§ **What this task involves**: Scan the listing below for the word "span" and state how many lines hold it. Write nothing but the number.

Segment Start: Information provided

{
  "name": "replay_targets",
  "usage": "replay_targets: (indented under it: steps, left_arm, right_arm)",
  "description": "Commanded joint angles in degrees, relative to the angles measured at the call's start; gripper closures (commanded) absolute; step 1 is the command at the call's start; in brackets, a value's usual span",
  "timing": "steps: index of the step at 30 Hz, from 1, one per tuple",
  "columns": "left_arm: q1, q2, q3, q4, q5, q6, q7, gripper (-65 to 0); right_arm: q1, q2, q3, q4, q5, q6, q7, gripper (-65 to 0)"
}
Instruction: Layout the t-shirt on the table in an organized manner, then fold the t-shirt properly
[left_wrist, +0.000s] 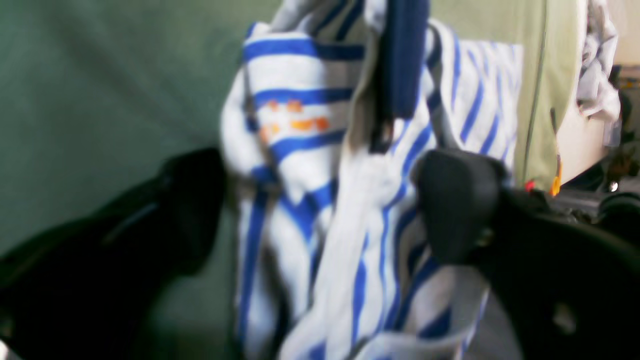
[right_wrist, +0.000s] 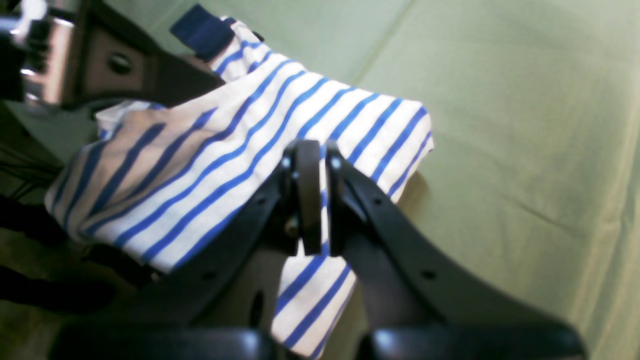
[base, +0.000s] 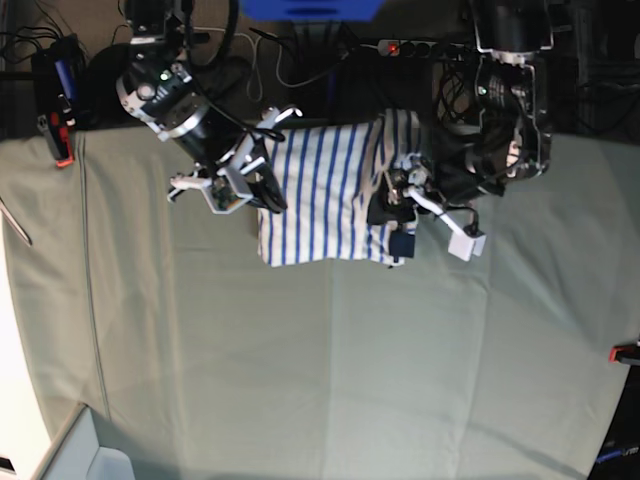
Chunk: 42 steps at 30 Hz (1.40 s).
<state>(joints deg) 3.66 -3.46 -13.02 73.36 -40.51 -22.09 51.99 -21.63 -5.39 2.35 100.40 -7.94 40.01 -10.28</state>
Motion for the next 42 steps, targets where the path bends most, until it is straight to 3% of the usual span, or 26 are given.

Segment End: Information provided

§ **Your response**: 2